**Exercise goal**:
Take each line from the entries that holds "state" and copy it out.

**Supplied material**:

• • • • • • •

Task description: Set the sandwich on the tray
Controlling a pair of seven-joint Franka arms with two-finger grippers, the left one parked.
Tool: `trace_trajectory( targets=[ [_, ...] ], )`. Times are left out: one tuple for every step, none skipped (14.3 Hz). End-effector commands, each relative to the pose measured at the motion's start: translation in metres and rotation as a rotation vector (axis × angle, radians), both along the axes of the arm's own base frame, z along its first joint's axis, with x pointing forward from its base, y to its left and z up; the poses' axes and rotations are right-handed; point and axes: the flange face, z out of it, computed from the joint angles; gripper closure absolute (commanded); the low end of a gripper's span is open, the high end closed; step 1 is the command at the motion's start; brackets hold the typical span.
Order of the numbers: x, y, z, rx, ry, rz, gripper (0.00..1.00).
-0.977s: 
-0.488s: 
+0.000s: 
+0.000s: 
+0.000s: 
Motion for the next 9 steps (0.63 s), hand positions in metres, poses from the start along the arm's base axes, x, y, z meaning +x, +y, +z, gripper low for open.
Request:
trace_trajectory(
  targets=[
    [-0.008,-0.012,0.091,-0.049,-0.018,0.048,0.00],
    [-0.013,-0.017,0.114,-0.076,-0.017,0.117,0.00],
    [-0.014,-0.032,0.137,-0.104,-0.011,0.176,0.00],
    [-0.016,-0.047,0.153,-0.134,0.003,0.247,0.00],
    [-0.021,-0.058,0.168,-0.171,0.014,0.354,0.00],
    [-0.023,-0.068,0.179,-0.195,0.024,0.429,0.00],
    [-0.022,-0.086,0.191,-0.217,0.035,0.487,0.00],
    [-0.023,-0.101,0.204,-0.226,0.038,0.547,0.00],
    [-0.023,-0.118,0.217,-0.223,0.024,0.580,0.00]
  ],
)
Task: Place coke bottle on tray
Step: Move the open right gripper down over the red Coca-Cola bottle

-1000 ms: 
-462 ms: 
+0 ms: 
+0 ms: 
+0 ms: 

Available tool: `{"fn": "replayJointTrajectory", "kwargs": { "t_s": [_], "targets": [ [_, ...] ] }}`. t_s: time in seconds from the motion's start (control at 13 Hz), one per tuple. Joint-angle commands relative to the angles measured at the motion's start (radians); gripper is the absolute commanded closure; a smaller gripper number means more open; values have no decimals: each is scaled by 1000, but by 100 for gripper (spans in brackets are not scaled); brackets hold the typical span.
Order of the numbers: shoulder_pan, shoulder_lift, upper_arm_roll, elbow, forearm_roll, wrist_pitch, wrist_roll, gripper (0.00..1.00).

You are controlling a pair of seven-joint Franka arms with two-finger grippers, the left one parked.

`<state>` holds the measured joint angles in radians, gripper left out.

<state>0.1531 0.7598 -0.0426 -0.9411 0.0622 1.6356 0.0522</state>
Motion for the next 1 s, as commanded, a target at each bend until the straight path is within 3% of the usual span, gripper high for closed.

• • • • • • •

**Response**:
`<state>` holds the measured joint angles in radians, gripper left out.
<state>0.1531 0.7598 -0.0426 -0.9411 0.0622 1.6356 0.0522</state>

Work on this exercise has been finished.